Anorexia nervosa (anorexia) is a mental illness that affects how you feel about your body and how you eat. You think that your body is much bigger than it actually is, and may be very scared of gaining weight. You may also believe that you’d be a better person if you were thin.
People living with anorexia try to lose weight by eating very little, refusing to eat at all or exercising too much. Other people eat a small amount of food and then immediately try to eliminate the food by purging. Younger people living with anorexia may refuse to gain weight as they get older, even though the weight gain related to growing is normal and healthy.
Many people living with anorexia don’t see how harmful it is to eat so little food and may even refuse treatment because they fear they might get “fat.” But eating very little food is dangerous. You don’t get the nutrients you need, and this can affect every part of your body. Some of the problems include heart problems, bone problems and fertility problems in women. As many as 10% of people living with anorexia die from health problems related to their disorder or from suicide.
While anorexia is generally associated with low body weight, everyone’s body is different and anorexia doesn’t look the same in all people. And it’s important to remember that warning signs can start long before you notice significant weight loss.
Bulimia nervosa (bulimia) is a mental disorder that also affects how you feel about your body and how you eat. But with bulimia, you eat a lot of food in a short period of time. This is called bingeing or binge eating. While you eat, you might feel like you can’t control how much you eat. You also might feel good while you’re eating. But when you’re finished eating, you might be scared that you’ll gain weight. As a result, you might try to purge the food. Like anorexia, people living with bulimia may also think they’re much bigger than they really are or feel like they’d be a better person if they were thin.
It can be hard to tell if someone is living with bulimia because they may not lose a lot of weight and they may secretly binge and purge. But even though bulimia isn’t always as visible as anorexia, it can still cause a lot of serious long-term health problems.
Binge-eating disorder is a mental disorder that affects the way you eat. With this disorder, you eat a lot of food in a short period of time (binge) on a regular basis. You can’t control what you eat or how much you eat, but you feel distressed, disgusted, guilty or depressed after eating. Binge eating may be a response to low mood or depression, anxiety, stress or feeling “numb.” The difference between binge-eating disorder and bulimia is that people living with binge-eating disorder don’t try to purge the food they just ate. Binge-eating disorder is sometimes called “compulsive overeating.”
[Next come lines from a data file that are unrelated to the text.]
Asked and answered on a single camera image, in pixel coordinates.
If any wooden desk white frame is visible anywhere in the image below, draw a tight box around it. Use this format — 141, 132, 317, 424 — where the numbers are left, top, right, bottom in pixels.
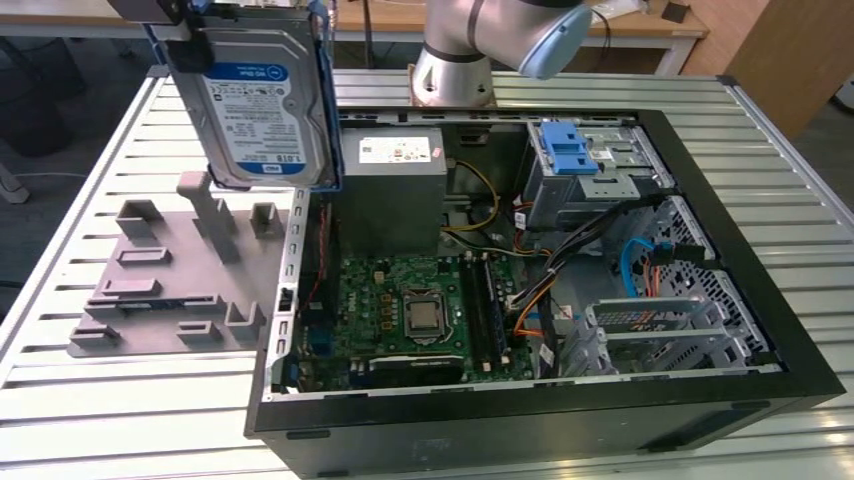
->
0, 0, 708, 76

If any black cable bundle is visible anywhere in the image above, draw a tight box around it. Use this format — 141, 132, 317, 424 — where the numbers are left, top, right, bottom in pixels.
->
519, 194, 668, 326

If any white furniture foot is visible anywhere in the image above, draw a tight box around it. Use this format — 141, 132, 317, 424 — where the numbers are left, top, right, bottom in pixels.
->
0, 162, 32, 205

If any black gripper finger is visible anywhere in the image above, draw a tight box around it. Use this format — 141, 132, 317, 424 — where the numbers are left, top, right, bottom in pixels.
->
164, 14, 215, 75

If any black RAM slot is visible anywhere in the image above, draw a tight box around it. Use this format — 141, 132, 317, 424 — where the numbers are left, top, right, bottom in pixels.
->
459, 252, 502, 371
478, 252, 515, 369

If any blue wire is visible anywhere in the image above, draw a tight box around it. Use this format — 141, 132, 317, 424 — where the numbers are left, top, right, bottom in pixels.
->
619, 238, 652, 301

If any orange wire bundle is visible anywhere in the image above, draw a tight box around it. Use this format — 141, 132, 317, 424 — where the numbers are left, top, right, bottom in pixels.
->
512, 292, 555, 341

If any blue plastic latch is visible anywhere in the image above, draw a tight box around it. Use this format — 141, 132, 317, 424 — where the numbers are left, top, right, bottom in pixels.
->
539, 121, 602, 176

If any green motherboard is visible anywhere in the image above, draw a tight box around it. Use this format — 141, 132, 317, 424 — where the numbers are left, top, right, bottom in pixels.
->
292, 252, 535, 391

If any black PC case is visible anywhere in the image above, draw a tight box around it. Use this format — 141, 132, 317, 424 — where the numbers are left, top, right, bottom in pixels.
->
243, 104, 846, 479

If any silver drive cage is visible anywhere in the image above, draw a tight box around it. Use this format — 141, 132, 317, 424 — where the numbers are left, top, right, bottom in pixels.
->
523, 119, 679, 231

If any silver disk bay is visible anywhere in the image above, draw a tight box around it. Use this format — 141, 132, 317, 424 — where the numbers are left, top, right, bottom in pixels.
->
583, 294, 768, 376

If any CPU socket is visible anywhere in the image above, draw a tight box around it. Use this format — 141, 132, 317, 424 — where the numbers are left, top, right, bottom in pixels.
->
398, 288, 455, 349

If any grey parts rack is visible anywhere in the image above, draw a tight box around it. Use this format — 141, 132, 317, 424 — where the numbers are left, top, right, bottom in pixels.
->
65, 170, 295, 359

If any grey power supply unit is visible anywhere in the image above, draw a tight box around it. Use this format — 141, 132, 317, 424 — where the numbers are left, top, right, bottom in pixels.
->
332, 127, 448, 256

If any silver CPU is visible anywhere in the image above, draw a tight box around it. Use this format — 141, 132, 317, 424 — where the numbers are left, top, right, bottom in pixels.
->
406, 299, 446, 336

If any black office chair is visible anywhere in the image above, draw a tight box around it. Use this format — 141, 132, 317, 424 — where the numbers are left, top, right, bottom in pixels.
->
0, 37, 92, 156

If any red wire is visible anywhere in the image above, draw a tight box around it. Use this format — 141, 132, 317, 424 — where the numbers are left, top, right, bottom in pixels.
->
296, 202, 335, 321

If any orange black power wire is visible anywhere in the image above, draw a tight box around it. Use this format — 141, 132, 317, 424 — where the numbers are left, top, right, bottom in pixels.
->
640, 243, 712, 301

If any black graphics card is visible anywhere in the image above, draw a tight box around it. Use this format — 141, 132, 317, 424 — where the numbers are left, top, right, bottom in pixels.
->
363, 352, 466, 389

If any yellow wire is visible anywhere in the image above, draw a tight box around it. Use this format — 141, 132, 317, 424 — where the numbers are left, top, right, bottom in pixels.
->
443, 159, 502, 234

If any hard disk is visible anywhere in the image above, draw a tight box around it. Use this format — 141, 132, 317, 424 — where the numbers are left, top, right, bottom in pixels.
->
143, 0, 346, 194

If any wooden cabinet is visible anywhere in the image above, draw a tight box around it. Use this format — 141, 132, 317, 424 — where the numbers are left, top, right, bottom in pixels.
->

Anorexia nervosa affects between 0.5% and 4% of women in Canada and bulimia nervosa affects between 1% and 4% of women in Canada. However, binge-eating disorder affects about 2% of all people in Canada. These disorders are more likely to affect the following groups of people:
Women—About 90% of people diagnosed with anorexia and bulimia are women. But binge-eating disorder affects men and women more equally.
Young people—All of these disorders often start in the teenage and young adult years, though they can also start earlier or later in life, too.
Family members—Eating disorders tend to run in families, so you have a higher risk of developing an eating disorder if a close family member also has an eating disorder.
People with other mental illnesses—Eating disorders may be associated with mood disorders like depression, anxiety disorders like obsessive-compulsive disorder, substance use disorders and some personality disorders.
People with certain ways of coping or thinking about themselves—Eating disorders may have a greater effect on people who feel poorly about the way they look, people who want everything to be perfect all the time and people who have a hard time coping with stress or expressing their feelings. Anorexia and bulimia may also give people a sense of control, and may be a way to cope when they feel like they have little control in their life.
People who diet—People who diet may have a higher risk of developing an eating disorder. Rates of binge-eating disorder may also be higher in people who lost a lot of weight by dieting.
People from certain cultures or careers—Anorexia and bulimia are more common among people who have jobs that depend on the way their body looks. This may include some dancers, models and athletes. Eating disorders may also be more common in cultures with strong gender stereotypes—for example, thin women and lean, muscular men.
If you answered yes to any of these questions, the best thing to do is talk to your doctor
It’s very important to get help for an eating disorder because binging, purging and/or severely limiting how much food you eat can cause a lot of serious health problems. But eating disorders are very treatable and many people recover with treatment. Treatment for an eating disorder often includes support from a few different professionals. Regular medical check-ups are also important to treat physical health problems.
Counselling—Counselling is a very important part of treatment. Cognitive-behavioural therapy or CBT helps you understand the thoughts, feelings and behaviours behind the disorder. Interpersonal therapy or IPT focuses on your relationships with other people. Family therapy can help the entire family understand the disorder.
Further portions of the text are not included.